Your objective: A complete answer includes every line below with the word "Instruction".

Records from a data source
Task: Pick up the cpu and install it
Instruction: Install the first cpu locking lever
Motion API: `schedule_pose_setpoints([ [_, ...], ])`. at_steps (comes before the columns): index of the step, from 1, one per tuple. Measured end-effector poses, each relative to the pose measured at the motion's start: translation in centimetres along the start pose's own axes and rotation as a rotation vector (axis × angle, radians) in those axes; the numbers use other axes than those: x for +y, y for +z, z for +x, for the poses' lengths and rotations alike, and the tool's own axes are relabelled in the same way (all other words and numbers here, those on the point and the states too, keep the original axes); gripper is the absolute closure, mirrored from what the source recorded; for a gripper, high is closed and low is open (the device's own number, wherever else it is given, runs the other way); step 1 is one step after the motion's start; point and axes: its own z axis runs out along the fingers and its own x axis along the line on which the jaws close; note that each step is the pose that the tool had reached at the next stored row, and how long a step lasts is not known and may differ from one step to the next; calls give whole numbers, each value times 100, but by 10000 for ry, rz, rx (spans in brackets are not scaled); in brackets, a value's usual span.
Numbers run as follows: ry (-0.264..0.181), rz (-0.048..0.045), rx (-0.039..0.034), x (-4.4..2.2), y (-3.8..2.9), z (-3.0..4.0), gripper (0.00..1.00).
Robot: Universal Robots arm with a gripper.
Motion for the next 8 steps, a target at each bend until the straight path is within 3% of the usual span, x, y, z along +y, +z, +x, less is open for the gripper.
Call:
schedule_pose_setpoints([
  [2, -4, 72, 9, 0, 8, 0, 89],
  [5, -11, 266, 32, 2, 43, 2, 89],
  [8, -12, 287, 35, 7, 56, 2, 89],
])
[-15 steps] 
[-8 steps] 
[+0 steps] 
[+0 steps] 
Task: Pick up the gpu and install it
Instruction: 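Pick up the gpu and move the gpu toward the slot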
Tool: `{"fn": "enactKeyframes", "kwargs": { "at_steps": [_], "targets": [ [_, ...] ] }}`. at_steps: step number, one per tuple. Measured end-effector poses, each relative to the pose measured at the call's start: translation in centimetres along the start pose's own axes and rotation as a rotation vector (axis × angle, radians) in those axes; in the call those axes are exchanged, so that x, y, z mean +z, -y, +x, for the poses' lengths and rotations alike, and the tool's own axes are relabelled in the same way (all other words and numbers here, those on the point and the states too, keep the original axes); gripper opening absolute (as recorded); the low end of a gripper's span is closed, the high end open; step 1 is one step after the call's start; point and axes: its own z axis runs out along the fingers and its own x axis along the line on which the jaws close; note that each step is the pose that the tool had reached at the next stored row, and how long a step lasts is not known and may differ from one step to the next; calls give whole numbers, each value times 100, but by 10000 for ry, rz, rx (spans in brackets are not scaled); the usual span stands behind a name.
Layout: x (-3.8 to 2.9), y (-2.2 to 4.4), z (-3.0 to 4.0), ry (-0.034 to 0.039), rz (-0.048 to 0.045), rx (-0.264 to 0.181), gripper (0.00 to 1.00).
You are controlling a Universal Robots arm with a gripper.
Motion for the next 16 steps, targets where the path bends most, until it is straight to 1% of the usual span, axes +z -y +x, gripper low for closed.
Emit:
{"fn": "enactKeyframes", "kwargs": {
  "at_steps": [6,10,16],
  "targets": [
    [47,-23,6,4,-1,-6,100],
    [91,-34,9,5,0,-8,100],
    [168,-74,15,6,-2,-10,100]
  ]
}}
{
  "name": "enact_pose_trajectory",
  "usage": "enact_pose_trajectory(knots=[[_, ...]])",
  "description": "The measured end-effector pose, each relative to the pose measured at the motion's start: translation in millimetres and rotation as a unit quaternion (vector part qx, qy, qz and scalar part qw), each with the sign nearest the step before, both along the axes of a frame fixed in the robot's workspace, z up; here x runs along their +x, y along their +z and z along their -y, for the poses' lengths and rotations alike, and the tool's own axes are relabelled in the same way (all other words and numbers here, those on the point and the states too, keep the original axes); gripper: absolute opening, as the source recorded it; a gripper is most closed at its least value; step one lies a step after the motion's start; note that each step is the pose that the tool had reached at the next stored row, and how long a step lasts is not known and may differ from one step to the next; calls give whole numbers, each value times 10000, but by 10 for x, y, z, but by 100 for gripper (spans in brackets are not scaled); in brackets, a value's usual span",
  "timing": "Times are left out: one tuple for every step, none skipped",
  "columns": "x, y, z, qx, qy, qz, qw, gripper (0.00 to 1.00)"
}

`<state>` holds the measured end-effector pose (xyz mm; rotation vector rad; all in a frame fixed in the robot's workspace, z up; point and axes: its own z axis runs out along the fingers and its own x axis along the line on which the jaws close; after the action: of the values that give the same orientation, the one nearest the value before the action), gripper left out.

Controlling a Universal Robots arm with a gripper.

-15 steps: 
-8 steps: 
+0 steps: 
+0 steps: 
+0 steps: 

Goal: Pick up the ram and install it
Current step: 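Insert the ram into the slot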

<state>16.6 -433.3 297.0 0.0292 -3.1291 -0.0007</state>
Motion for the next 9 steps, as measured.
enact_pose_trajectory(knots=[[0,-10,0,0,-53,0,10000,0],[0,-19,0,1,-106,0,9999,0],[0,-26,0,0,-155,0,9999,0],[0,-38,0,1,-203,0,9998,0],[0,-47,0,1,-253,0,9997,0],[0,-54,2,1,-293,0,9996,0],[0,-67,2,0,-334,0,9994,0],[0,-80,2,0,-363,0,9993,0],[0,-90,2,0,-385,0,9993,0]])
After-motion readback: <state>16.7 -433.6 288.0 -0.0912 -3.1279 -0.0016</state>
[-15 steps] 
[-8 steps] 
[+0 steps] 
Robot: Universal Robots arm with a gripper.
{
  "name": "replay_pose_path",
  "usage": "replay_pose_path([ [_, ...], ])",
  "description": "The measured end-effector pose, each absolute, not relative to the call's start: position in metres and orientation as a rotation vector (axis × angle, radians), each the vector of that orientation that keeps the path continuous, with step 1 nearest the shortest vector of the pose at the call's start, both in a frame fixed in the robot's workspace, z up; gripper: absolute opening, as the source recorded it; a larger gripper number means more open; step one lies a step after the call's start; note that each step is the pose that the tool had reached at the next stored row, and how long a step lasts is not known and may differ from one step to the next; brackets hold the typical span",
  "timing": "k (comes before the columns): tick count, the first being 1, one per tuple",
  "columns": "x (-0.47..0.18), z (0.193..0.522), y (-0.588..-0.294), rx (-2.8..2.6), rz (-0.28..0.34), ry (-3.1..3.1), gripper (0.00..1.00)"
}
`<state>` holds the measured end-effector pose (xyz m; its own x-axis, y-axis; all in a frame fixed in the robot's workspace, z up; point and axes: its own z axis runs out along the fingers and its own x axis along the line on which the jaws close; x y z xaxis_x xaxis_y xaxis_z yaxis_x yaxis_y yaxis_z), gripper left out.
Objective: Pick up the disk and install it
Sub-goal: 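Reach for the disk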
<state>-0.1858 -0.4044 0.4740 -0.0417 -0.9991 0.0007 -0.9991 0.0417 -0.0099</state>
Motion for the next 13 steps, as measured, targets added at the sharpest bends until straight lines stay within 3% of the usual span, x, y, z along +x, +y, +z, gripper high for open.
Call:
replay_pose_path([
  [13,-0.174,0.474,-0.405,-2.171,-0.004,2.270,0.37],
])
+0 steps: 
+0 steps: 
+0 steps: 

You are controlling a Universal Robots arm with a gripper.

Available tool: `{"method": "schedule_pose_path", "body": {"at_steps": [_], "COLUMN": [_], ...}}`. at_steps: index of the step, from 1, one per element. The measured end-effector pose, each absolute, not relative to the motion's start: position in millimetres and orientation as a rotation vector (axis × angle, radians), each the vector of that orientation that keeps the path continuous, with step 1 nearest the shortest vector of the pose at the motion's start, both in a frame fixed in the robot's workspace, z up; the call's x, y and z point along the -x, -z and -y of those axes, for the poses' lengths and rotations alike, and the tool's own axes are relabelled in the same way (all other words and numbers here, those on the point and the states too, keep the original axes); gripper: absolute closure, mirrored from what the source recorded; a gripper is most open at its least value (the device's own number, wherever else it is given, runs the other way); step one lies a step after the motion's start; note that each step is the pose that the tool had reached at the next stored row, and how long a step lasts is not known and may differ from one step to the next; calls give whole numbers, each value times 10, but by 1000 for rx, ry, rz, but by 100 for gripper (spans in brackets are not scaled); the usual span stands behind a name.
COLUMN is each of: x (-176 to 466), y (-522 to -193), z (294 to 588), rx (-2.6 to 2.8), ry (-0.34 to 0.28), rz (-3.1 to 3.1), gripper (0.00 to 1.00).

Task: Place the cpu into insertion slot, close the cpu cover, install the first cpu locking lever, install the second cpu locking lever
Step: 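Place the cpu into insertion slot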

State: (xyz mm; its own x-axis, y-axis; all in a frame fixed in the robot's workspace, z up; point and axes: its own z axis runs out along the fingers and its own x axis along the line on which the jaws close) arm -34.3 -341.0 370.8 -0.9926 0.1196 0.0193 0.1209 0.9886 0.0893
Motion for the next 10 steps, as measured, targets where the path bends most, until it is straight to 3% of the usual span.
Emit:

Answer area:
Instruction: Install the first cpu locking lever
Instruction: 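Pick up the gpu and move the gpu toward the slot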

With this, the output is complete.